Los 37 llegaron con determinaciones. Nuevos axiomas. Varios “ya no”. Bake off (Telefe), por ejemplo, trazó una línea de no retorno. “El reality definitivamente es mi formato. Hay algo orgánico que me pasa. Los participantes me recuerdan que yo también estuve ahí: llegando de un pueblo, con ilusión y buscando un lugar”. Tiempo después, admite que renunció a los programas de “chimentos” (su último ciclo fue Este es el show, 2017, El Trece). “Padecí tener que llenar minutos de aire con opiniones y especulaciones sobre las vidas ajenas”, dice. Lo que muchas veces le valió la angustia por los reclamos, quejas y reproches de las figuras involucradas.
Vive hoy. Lección del abuelo Isaac, Kaki para ella.
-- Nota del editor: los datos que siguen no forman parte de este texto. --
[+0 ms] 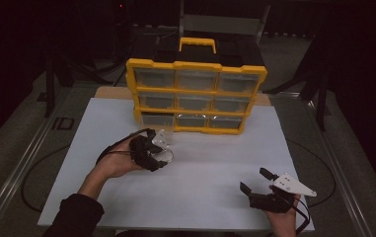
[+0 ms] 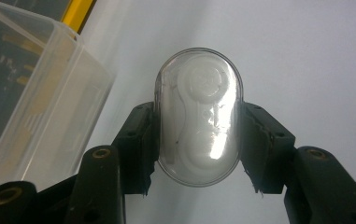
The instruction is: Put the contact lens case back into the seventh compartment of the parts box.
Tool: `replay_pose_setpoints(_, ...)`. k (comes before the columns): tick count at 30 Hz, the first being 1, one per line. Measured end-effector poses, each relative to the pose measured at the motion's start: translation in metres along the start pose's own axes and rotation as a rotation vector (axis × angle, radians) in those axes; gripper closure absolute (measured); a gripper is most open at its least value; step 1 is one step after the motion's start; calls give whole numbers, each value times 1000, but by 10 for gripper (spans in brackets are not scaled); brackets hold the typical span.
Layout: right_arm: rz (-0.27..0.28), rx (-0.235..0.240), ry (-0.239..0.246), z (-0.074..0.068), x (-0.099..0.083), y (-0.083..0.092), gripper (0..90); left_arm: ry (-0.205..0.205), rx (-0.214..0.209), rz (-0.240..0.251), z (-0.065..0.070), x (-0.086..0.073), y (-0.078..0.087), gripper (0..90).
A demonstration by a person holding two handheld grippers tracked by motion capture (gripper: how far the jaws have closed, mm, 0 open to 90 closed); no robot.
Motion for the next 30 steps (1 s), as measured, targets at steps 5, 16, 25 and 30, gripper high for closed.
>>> replay_pose_setpoints(5, 1, 0, -2, 0, 0, 0, 78, -2, 1, -8, -2, 0, 2, 497)
replay_pose_setpoints(16, -2, -1, 1, 0, 0, 0, 77, 16, 9, -3, -11, 1, 10, 497)
replay_pose_setpoints(25, -1, 1, 0, 0, 0, 0, 78, 35, 20, -5, -21, 3, 17, 497)
replay_pose_setpoints(30, -2, 1, 1, 0, 0, 0, 78, 50, 24, -5, -27, 5, 20, 497)
Point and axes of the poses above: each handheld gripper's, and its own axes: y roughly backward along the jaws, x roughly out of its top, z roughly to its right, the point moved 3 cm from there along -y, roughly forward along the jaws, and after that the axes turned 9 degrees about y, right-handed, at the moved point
Hace poco sufrió un ACV mientras la visitaba. Y entonces debió enfrentar su primera intervención quirúrgica. La primera de su vida. “Estando internado le acariciaba la cabeza y viajé a su llegada al mundo. A su casa, al cuarto de su mamá, donde nació con ayuda de una partera… Tiene 96 años y me decía: ´No quiero morirme´”, cuenta. “Es tan cagón y tan sentimental como yo. Verlo llegar, apretarle los cachetes a Filipa diciéndole ´Maposhi-mío´ como lo hacía conmigo o jugando al Chancho-va con Oli y Balta, me desarma. Es mi gran maestro. Él me enseña el valor del presente. Ahora. Finalmente entendí su frase: ´Andá despacio, que la vida pasa rápido´. Y de algún modo, aprendí que todo lo triste que atravesé sirvió para disfrutar el minuto, a diario”.
“Vivo sin grandes metas, sin altas pretensiones ni expectativas, y tal vez por eso soy tan feliz”, reflexiona. “La vida siempre ha sido generosa conmigo. Agradezco cada mañana y disfruto. A veces estamos sentados acá, con Pedro, en nuestra galería, y digo: ´¡Mirá lo que logramos! Toda la vida soñé con tener mi propia casa y pude comprarla. Nadie me regaló nada”, suelta. “Muchas veces, cuando la gente habla de ´llegar´, pienso: ´¿Llegar a dónde?, ¿A qué?´. Si se trata de eso, de lograr un marco en el que pueda seguir ayudando a mis seres queridos, sí. Entonces quiero llegar muy alto”.